**PROBLEM REQUIREMENTS**
Please transcribe the listing below with every word intact.

[Opening SUPPLIED DATA section]

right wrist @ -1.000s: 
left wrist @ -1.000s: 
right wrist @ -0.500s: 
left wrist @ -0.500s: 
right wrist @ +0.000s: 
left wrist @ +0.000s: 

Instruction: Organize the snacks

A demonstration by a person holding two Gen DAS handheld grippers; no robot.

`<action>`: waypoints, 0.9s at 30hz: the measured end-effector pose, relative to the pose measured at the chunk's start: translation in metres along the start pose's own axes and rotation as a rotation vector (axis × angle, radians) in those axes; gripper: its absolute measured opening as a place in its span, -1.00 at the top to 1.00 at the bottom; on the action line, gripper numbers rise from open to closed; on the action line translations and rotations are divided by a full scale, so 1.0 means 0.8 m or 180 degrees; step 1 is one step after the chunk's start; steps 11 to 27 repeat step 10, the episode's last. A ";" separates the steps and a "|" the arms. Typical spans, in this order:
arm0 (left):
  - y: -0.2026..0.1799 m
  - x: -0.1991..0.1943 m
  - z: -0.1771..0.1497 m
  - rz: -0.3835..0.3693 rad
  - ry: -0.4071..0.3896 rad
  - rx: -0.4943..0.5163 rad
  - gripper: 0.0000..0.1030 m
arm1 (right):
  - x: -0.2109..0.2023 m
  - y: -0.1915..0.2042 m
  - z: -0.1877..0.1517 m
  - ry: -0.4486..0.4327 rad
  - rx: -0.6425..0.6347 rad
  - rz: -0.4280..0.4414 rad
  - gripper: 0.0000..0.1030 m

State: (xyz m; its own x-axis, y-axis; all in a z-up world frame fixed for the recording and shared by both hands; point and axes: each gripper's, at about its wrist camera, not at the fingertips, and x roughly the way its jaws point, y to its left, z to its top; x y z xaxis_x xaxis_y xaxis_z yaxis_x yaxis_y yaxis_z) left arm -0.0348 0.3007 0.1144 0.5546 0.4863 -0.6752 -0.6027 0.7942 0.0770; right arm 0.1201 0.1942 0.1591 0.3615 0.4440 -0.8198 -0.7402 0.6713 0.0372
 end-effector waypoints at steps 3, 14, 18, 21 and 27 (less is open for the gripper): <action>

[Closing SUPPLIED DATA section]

**SOLUTION TO THIS TASK**
right wrist @ -1.000s: 
left wrist @ -1.000s: 
right wrist @ -0.500s: 
left wrist @ -0.500s: 
right wrist @ +0.000s: 
left wrist @ +0.000s: 

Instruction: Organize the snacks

A demonstration by a person holding two Gen DAS handheld grippers; no robot.

`<action>`: waypoints, 0.9s at 30hz: the measured end-effector pose, relative to the pose measured at the chunk's start: translation in metres along the start pose's own axes and rotation as a rotation vector (axis × angle, radians) in those axes; gripper: its absolute measured opening as a place in its span, -1.00 at the top to 1.00 at the bottom; on the action line, gripper numbers rise from open to closed; on the action line translations and rotations are divided by a full scale, so 1.0 means 0.8 m or 180 degrees; step 1 is one step after the chunk's start; steps 11 to 27 repeat step 10, the episode's last. A ";" separates the steps and a "|" the arms. Typical spans, in this order:
arm0 (left):
  - y: -0.2026..0.1799 m
  - x: -0.1991..0.1943 m
  - z: -0.1771..0.1497 m
  - rz: -0.3835..0.3693 rad
  - ry: -0.4071..0.3896 rad
  - rx: -0.4943..0.5163 rad
  - gripper: 0.0000..0.1030 m
arm1 (right):
  - x: -0.2109..0.2023 m
  - y: -0.1915..0.2042 m
  - z: -0.1877..0.1517 m
  - ry: -0.4486..0.4327 rad
  - rx: -0.6425..0.6347 rad
  - rz: -0.4280..0.4414 rad
  - gripper: 0.0000..0.1030 m

State: (xyz m; its own x-axis, y-axis; all in a z-up world frame fixed for the recording and shared by both hands; point and axes: each gripper's, at about its wrist camera, not at the fingertips, and x roughly the way its jaws point, y to its left, z to its top; x y z xaxis_x xaxis_y xaxis_z yaxis_x yaxis_y yaxis_z) left arm -0.0348 0.3007 0.1144 0.5546 0.4863 -0.6752 -0.6027 0.7942 0.0770; right arm 0.1201 0.1942 0.1591 0.3615 0.4440 -0.8198 -0.7402 0.6713 0.0372
 end-effector waypoints at steps 3, 14, 18, 21 and 27 (less is open for the gripper): <action>

The exercise requires no further work.